■ **PROMPT**:
Repeat the data verbatim, images excluded.

■ **PROVIDED MATERIAL**:
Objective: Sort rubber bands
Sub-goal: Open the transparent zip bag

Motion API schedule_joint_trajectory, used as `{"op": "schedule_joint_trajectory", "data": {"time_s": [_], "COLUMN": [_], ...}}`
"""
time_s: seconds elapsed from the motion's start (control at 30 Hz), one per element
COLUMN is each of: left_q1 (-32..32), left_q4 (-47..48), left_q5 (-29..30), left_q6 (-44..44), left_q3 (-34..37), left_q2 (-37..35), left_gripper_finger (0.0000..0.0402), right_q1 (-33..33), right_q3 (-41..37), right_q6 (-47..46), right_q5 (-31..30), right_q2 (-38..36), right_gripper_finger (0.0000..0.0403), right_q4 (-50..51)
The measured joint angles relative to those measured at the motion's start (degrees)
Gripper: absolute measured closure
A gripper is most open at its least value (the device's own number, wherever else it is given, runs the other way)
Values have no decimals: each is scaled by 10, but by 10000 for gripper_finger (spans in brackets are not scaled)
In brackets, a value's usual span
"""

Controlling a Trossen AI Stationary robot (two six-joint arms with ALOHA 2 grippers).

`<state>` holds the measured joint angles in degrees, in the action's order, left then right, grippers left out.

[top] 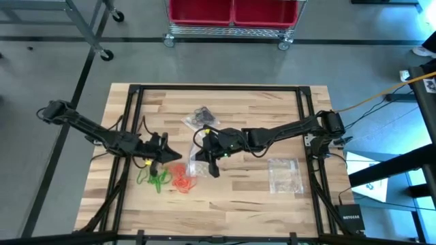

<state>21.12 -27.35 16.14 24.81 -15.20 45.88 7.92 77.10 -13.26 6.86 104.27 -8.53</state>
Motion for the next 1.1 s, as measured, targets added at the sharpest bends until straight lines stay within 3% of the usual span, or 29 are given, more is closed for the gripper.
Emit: {"op": "schedule_joint_trajectory", "data": {"time_s": [0.23,0.53,0.87,1.1], "left_q1": [-10,-4,-5,-5], "left_q4": [-23,-71,-158,-157], "left_q5": [0,4,20,25], "left_q6": [-12,-10,-8,-8], "left_q3": [0,0,-14,-34], "left_q2": [-6,4,94,117], "left_gripper_finger": [344,255,247,247], "right_q1": [-1,-1,-1,0], "right_q3": [0,0,0,0], "right_q6": [1,-1,0,1], "right_q5": [27,-17,-23,-21], "right_q2": [0,0,0,0], "right_gripper_finger": [403,403,403,403], "right_q4": [-42,-50,-54,-53]}}
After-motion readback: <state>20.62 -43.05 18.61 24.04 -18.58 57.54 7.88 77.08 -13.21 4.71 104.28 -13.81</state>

■ **EXERCISE SOLUTION**:
Objective: Sort rubber bands
Sub-goal: Open the transparent zip bag

Motion API schedule_joint_trajectory, used as `{"op": "schedule_joint_trajectory", "data": {"time_s": [_], "COLUMN": [_], ...}}`
"""
time_s: seconds elapsed from the motion's start (control at 30 Hz), one per element
COLUMN is each of: left_q1 (-32..32), left_q4 (-47..48), left_q5 (-29..30), left_q6 (-44..44), left_q3 (-34..37), left_q2 (-37..35), left_gripper_finger (0.0000..0.0402), right_q1 (-33..33), right_q3 (-41..37), right_q6 (-47..46), right_q5 (-31..30), right_q2 (-38..36), right_gripper_finger (0.0000..0.0403), right_q4 (-50..51)
The measured joint angles relative to those measured at the motion's start (degrees)
Gripper: absolute measured closure
A gripper is most open at its least value (the device's own number, wherever else it is given, runs the other way)
Values have no decimals: each is scaled by 10, but by 10000 for gripper_finger (spans in brackets are not scaled)
In brackets, a value's usual span
"""

Controlling a Trossen AI Stationary robot (two six-joint arms with ALOHA 2 grippers).

`<state>` holds the measured joint angles in degrees, in the action's order, left then right, grippers left out.

[top] 

<state>21.12 -27.35 16.14 24.81 -15.20 45.88 7.92 77.10 -13.26 6.86 104.27 -8.53</state>
Motion for the next 1.1 s, as measured, targets added at the sharpest bends until straight lines stay within 3% of the usual span, or 29 are given, more is closed for the gripper.
Emit: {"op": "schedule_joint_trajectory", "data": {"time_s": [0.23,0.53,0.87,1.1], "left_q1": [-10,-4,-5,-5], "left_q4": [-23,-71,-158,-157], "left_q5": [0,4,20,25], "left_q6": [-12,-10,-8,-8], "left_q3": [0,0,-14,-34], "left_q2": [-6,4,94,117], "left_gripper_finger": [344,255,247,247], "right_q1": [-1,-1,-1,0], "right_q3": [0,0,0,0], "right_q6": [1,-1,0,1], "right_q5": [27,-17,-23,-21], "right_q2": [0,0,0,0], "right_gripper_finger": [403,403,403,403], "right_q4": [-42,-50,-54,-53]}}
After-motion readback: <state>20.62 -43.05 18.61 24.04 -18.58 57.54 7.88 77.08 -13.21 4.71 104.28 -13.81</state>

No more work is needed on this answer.